▸ **To do**
Using the data beneath this instruction, retype only the lines from the one that contains "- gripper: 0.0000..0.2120" down to the one that contains "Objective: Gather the", both included, exactly as they appear.

▸ **Entries shown**

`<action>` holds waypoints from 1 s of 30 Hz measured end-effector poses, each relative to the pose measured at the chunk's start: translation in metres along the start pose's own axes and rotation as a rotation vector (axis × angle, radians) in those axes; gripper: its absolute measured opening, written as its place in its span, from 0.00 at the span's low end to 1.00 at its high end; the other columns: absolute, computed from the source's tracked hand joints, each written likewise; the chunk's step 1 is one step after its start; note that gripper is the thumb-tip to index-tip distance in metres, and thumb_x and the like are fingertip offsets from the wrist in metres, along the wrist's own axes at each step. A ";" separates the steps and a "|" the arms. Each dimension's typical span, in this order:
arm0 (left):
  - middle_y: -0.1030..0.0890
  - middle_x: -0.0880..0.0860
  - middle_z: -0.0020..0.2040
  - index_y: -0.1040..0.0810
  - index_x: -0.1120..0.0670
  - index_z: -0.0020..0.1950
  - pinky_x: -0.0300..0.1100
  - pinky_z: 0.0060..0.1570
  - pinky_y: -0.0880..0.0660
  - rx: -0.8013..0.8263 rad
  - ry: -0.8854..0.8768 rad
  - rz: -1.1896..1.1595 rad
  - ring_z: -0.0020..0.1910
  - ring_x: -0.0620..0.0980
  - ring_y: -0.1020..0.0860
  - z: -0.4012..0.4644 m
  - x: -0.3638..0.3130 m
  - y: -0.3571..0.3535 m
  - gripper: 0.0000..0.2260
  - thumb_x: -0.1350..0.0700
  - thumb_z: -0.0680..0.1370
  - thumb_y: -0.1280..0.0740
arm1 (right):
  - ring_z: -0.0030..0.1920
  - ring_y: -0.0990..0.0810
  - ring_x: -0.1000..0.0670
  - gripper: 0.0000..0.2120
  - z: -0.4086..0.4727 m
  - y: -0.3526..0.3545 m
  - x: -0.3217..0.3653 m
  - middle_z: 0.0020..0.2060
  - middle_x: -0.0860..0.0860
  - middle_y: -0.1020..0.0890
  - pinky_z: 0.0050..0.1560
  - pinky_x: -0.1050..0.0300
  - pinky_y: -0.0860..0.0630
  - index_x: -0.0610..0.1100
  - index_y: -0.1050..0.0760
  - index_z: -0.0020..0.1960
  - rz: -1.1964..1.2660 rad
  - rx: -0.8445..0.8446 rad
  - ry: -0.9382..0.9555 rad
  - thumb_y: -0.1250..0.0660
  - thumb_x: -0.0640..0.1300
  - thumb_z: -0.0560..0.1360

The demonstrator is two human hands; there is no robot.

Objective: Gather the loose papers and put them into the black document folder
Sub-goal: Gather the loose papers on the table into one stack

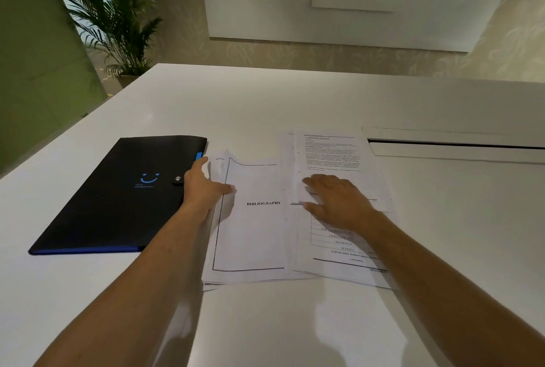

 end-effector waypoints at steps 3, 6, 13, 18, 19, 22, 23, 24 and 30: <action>0.39 0.56 0.71 0.39 0.52 0.75 0.46 0.61 0.29 -0.053 -0.064 0.071 0.67 0.55 0.33 -0.005 -0.007 -0.001 0.47 0.61 0.61 0.18 | 0.60 0.27 0.44 0.32 0.009 -0.003 0.009 0.63 0.48 0.25 0.57 0.46 0.30 0.47 0.36 0.71 0.016 0.058 -0.023 0.43 0.67 0.76; 0.42 0.56 0.71 0.40 0.53 0.76 0.40 0.56 0.33 -0.092 -0.109 0.083 0.66 0.54 0.34 -0.010 -0.016 0.000 0.47 0.62 0.62 0.19 | 0.59 0.26 0.44 0.30 0.019 -0.006 0.012 0.62 0.47 0.24 0.53 0.47 0.30 0.47 0.38 0.72 0.010 0.108 -0.068 0.41 0.64 0.77; 0.32 0.56 0.68 0.38 0.52 0.73 0.45 0.52 0.30 -0.049 -0.037 0.042 0.58 0.52 0.31 -0.009 -0.019 0.012 0.43 0.60 0.64 0.19 | 0.36 0.30 0.47 0.21 0.023 -0.004 0.027 0.41 0.45 0.23 0.32 0.53 0.33 0.44 0.38 0.71 -0.240 0.067 0.080 0.40 0.48 0.80; 0.30 0.54 0.66 0.42 0.53 0.75 0.48 0.58 0.31 -0.003 0.121 -0.125 0.58 0.52 0.30 -0.007 -0.007 0.011 0.46 0.62 0.64 0.20 | 0.33 0.27 0.46 0.38 0.024 -0.009 0.033 0.38 0.45 0.22 0.29 0.55 0.36 0.46 0.43 0.76 -0.369 0.101 0.084 0.28 0.42 0.72; 0.30 0.54 0.66 0.43 0.53 0.76 0.47 0.57 0.31 0.013 0.115 -0.143 0.58 0.51 0.31 -0.008 -0.006 0.010 0.46 0.63 0.65 0.20 | 0.33 0.26 0.46 0.40 0.024 -0.009 0.034 0.37 0.46 0.22 0.29 0.56 0.36 0.47 0.42 0.76 -0.381 0.089 0.087 0.27 0.42 0.70; 0.33 0.51 0.71 0.46 0.49 0.78 0.45 0.60 0.30 0.073 0.006 -0.140 0.65 0.50 0.32 -0.010 -0.006 0.005 0.48 0.67 0.66 0.22 | 0.29 0.29 0.48 0.32 0.024 -0.010 0.038 0.35 0.48 0.25 0.27 0.57 0.36 0.53 0.33 0.69 -0.408 0.037 0.103 0.24 0.45 0.69; 0.35 0.50 0.73 0.48 0.47 0.78 0.46 0.62 0.31 0.085 -0.027 -0.111 0.67 0.49 0.34 -0.011 -0.007 0.004 0.48 0.68 0.67 0.24 | 0.28 0.31 0.48 0.26 0.023 -0.010 0.038 0.33 0.49 0.27 0.26 0.58 0.36 0.52 0.29 0.64 -0.400 0.031 0.097 0.24 0.44 0.69; 0.38 0.50 0.75 0.49 0.45 0.78 0.48 0.65 0.32 0.092 -0.049 -0.086 0.70 0.50 0.36 -0.012 -0.008 0.003 0.48 0.68 0.68 0.25 | 0.28 0.33 0.48 0.21 0.024 -0.010 0.038 0.33 0.49 0.29 0.27 0.57 0.36 0.49 0.28 0.59 -0.385 0.033 0.090 0.25 0.43 0.70; 0.28 0.53 0.68 0.26 0.51 0.68 0.36 0.47 0.26 0.121 -0.064 -0.038 0.59 0.51 0.25 -0.013 -0.008 0.002 0.25 0.68 0.73 0.30 | 0.38 0.25 0.46 0.09 0.027 -0.011 0.023 0.38 0.48 0.25 0.38 0.53 0.29 0.43 0.27 0.50 -0.059 0.072 -0.021 0.40 0.49 0.80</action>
Point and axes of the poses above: each hand's wrist, its own z-axis towards the middle knuckle, its own y-axis out of the back of the hand, x = y × z, the point moved 6 cm from there along z, towards the middle knuckle
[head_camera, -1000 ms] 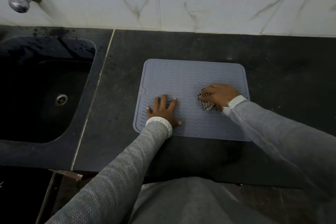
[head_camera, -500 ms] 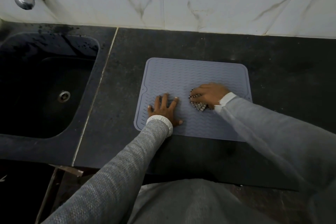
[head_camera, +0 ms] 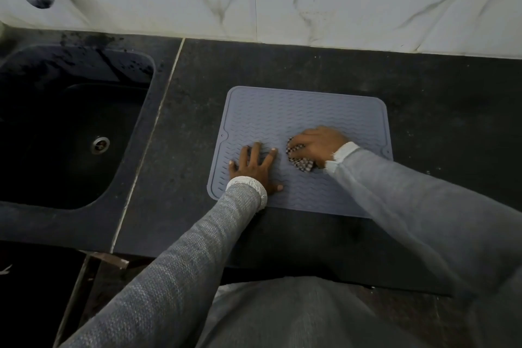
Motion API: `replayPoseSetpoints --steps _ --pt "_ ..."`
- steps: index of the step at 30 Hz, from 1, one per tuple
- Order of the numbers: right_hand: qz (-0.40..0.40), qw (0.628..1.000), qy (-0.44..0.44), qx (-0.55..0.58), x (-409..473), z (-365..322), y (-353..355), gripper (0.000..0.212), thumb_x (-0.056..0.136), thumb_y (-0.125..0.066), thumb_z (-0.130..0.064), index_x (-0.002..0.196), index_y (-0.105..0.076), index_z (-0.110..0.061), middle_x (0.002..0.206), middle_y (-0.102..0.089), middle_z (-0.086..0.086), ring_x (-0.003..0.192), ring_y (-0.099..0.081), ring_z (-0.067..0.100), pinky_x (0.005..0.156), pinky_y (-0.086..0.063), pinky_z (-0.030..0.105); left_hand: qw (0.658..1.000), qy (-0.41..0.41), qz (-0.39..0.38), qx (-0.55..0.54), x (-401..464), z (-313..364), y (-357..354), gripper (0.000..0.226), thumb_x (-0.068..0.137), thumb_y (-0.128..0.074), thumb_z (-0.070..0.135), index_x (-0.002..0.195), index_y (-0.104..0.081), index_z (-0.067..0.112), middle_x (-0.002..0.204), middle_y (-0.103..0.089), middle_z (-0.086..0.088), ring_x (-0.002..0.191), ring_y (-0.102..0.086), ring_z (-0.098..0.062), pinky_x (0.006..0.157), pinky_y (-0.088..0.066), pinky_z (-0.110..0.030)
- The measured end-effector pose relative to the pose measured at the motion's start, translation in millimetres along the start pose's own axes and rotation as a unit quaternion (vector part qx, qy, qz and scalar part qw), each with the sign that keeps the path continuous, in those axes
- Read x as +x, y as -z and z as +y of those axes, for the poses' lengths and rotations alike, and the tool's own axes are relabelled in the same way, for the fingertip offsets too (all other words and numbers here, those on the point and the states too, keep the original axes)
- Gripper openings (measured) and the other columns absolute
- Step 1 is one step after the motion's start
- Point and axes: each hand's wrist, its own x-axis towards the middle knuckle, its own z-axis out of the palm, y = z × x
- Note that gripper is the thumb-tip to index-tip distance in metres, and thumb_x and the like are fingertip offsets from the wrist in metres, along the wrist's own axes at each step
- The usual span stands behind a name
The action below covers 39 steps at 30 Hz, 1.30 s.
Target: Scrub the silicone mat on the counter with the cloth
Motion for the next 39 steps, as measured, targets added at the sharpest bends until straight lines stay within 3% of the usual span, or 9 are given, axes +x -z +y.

▸ **Response to this task**
  - gripper: 0.0000..0.2120
  - z: -0.4086..0.4727 m
  - y: -0.3526..0.3545 m
  - x: -0.3217..0.3653 m
  - middle_z: 0.0020..0.2060
  - middle_x: -0.0860..0.0860
  - middle_y: -0.1020..0.0890
  - pinky_z: 0.0050..0.1560
  - pinky_x: -0.1050..0.0300
  - pinky_y: -0.0860..0.0630
  - index_x: -0.0610..0.1100
  - index_y: -0.1050..0.0760
  - index_z: -0.0020..0.1960
  - rz: -1.1964..1.2660 rad
  - rx: -0.8445..0.8446 rad
  - ry: -0.9382..0.9555 rad
  - thumb_y: -0.1250..0.0660
  - thumb_x: -0.0640..0.1300
  - thumb_z: -0.0560..0.1360

The demonstrator is two human hands; there is no robot.

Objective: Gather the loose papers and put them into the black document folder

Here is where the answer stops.